Step 2: Sauté the Vegetables

  • Heat sesame oil in a large skillet or wok over medium heat. Add the chopped onion, garlic, peas, and carrots. Stir-fry until the vegetables are tender and the onion is translucent. The sesame oil adds a nutty depth that’s signature to fried rice flavor.

Step 3: Scramble the Eggs

  • Push the vegetables to the side of the pan and crack the eggs into the skillet. Scramble them quickly, then mix them back into the vegetables. This ensures that the eggs are fluffy and evenly distributed throughout the rice.

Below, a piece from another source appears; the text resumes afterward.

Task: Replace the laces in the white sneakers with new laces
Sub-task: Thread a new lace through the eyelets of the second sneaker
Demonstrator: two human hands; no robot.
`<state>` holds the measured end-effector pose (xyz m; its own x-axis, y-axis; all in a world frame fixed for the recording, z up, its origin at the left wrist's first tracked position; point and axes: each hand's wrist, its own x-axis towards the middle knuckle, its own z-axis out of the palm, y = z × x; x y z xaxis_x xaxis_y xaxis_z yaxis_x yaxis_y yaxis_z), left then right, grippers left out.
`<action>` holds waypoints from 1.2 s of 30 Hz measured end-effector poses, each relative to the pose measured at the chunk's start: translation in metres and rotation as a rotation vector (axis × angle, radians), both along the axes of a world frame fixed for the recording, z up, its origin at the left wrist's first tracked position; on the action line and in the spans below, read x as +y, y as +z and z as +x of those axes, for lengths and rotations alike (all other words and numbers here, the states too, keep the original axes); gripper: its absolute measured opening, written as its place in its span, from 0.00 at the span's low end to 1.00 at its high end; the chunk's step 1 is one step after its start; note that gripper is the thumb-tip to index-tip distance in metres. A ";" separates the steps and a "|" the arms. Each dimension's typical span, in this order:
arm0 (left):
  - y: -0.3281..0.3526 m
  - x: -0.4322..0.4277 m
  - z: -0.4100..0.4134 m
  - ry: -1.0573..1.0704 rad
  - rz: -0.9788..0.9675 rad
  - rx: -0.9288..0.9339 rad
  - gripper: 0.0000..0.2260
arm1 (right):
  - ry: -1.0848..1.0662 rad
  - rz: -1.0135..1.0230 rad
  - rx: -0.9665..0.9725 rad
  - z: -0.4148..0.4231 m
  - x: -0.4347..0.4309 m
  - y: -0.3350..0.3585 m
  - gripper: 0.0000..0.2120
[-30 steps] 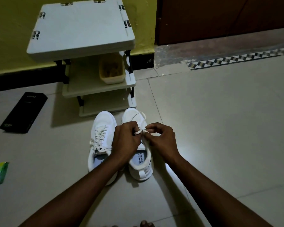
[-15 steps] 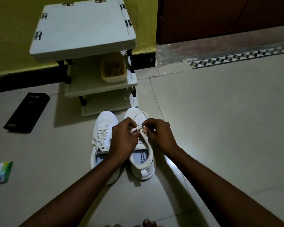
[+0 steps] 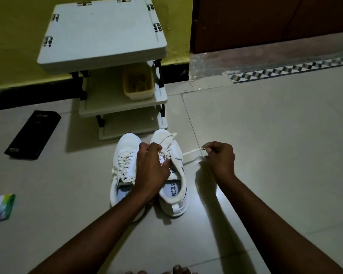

Step 4: Add the Protein and Rice

  • Add in the chicken or shrimp, along with the rice. Pour the soy sauce over everything and stir well to combine. Cook for 2–3 minutes, allowing the rice to absorb the flavors and heat through.

Step 5: Serve

  • Taste and adjust seasoning if necessary. Serve hot, garnished with chopped green onions or sesame seeds if desired.